The Solicitors Regulation Authority (SRA) has voted to cut the minimum compulsory cover for professional indemnity insurance (PII) from £2m to £500,000 despite strong opposition from the Law Society and the City of London Law Society (CLLS) to the speed of change and lack of consultation with insurers.
In a board meeting yesterday (2 July), the regulatory body voted through proposals designed to cut costs for the profession, commenting: ‘These proposals will ensure consumers are better protected by, for the first time, requiring firms to ensure appropriate cover rather than simply relying on meeting the minimum requirements and, at the same time, ensure the very many firms undertaking primarily low value transactions are not forced to obtain higher levels of insurance than they and their clients require.’
Other proposed changes to the indemnity insurance arrangements, including changes to the eligibility criteria for those seeking to make a claim, have now been deferred until 2015 to ‘allow for the completion of a wider review of arrangements’.
In mid-June Law Society chief executive Desmond Hudson said of the proposed PII overhaul: ‘The implications of what the SRA is planning and the possible consequences of those plans are only just beginning to be realised.
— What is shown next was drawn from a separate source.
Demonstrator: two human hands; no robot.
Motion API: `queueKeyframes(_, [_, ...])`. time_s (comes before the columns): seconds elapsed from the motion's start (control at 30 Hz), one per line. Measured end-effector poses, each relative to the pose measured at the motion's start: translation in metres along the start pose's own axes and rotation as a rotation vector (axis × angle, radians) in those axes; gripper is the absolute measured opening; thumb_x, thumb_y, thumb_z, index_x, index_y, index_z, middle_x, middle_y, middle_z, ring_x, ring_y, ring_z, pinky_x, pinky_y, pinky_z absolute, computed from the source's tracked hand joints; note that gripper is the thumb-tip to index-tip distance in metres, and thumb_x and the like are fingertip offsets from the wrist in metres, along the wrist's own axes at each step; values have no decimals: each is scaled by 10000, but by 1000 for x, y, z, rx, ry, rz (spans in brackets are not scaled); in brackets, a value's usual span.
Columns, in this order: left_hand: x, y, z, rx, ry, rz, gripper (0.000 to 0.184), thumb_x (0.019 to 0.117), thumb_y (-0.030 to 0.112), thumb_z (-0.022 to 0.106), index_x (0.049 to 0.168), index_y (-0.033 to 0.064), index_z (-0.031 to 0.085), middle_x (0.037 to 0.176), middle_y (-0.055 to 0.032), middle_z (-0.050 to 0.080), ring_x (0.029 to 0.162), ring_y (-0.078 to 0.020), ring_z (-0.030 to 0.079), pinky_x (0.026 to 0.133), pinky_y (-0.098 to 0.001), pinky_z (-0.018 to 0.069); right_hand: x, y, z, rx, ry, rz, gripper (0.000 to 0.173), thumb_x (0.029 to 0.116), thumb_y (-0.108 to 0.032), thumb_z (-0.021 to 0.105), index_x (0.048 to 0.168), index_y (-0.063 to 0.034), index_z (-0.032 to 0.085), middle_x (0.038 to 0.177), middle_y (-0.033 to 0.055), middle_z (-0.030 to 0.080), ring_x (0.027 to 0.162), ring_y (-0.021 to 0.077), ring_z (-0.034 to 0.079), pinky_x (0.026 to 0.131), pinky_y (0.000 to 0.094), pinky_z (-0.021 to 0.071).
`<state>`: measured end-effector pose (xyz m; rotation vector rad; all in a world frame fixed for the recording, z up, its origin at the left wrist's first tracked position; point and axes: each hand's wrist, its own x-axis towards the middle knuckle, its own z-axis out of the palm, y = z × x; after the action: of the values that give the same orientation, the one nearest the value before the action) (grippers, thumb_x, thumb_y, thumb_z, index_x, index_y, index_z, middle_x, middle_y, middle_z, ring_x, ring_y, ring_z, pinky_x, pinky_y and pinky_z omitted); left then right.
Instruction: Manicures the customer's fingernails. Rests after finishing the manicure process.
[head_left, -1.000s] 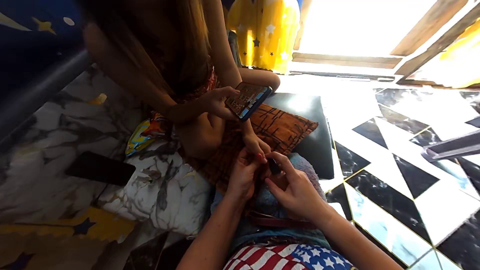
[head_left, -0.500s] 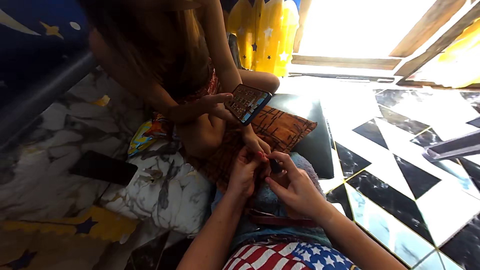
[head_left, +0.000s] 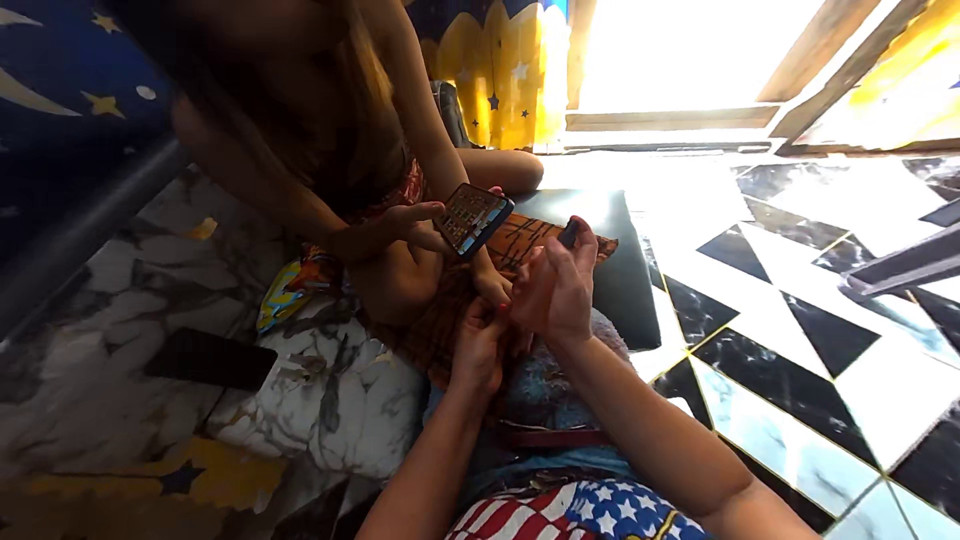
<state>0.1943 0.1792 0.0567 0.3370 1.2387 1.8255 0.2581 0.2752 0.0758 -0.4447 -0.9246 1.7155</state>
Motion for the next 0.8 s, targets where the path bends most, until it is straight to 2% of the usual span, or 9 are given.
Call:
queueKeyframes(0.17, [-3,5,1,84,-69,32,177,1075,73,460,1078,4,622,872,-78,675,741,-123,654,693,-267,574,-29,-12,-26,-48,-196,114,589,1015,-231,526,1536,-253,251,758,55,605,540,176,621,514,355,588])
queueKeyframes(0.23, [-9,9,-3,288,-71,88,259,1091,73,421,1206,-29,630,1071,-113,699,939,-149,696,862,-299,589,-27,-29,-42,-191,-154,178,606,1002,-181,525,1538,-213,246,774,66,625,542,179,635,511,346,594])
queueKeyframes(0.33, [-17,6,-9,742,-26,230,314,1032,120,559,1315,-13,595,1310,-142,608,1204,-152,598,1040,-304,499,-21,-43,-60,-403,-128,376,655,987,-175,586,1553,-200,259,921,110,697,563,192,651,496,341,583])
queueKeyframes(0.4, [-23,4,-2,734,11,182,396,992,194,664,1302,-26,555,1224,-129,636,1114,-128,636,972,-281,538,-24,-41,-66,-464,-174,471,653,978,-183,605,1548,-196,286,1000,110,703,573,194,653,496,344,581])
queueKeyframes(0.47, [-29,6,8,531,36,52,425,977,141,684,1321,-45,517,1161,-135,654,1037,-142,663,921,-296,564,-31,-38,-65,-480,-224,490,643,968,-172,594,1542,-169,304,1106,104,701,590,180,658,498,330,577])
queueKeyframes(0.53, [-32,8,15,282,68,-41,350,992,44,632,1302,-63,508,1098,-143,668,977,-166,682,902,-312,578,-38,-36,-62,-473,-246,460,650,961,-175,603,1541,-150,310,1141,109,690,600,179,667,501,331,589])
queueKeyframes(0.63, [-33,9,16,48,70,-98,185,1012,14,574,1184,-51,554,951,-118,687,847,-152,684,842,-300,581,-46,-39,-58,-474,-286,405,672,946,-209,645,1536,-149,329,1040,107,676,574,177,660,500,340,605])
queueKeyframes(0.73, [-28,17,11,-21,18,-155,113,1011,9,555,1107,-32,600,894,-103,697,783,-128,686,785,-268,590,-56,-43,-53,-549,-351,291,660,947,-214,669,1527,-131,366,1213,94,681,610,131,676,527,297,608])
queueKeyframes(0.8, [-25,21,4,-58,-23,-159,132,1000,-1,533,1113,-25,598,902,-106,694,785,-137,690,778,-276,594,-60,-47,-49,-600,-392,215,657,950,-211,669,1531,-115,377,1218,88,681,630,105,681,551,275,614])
Our discussions with our members and stakeholders reveal that none of us appear to have been approached in advance by the SRA in formulating these proposals or options.
‘We consider that six weeks is too short a time period to consult on and assess the consequences of such far reaching changes. To use the example of PII from the very many consultation proposals, firms, insurers and brokers will simply have insufficient time to adjust their businesses in time for the 1st October implementation which could mean that no cover will be provided for lenders in residential house transactions. Yet these changes could see the immediate removal from panels of hundreds of firms.’
Fears have also been raised, including by the CLLS, that reducing minimum PII cover could damage the ‘brand’ of the profession and increase the incidence of uninsured claims.
In its response to the proposals the CLLS said: ‘In principal we support the idea of reducing the insurance costs burden in a manner which allows firms to consider the appropriate level of cover they need (subject to a mandatory minimum.) However, it is our view that the SRA needs to have consulted with the insurer before making specific proposals. The consultation adduces no evidence that the proposals would in fact attract the costs reductions they are aiming for and the research into average claims values is out of date.’
Following the SRA’s decision to push ahead with the proposals, outgoing SRA chair Charles Plant said: ‘The majority of responses to our consultations agreed with our aim of reducing the burden of regulation. However, some stakeholders disagreed with the proposals we made.
‘We have taken this feedback on board and, where we feel respondents have a valid point, we have either decided to take a fresh look at the proposals, or look for more information.’
The proposals are still subject to approval by the Legal Services Board. If agreed, they will come into effect in time for the 11th version of the SRA handbook, which is due to go live in October.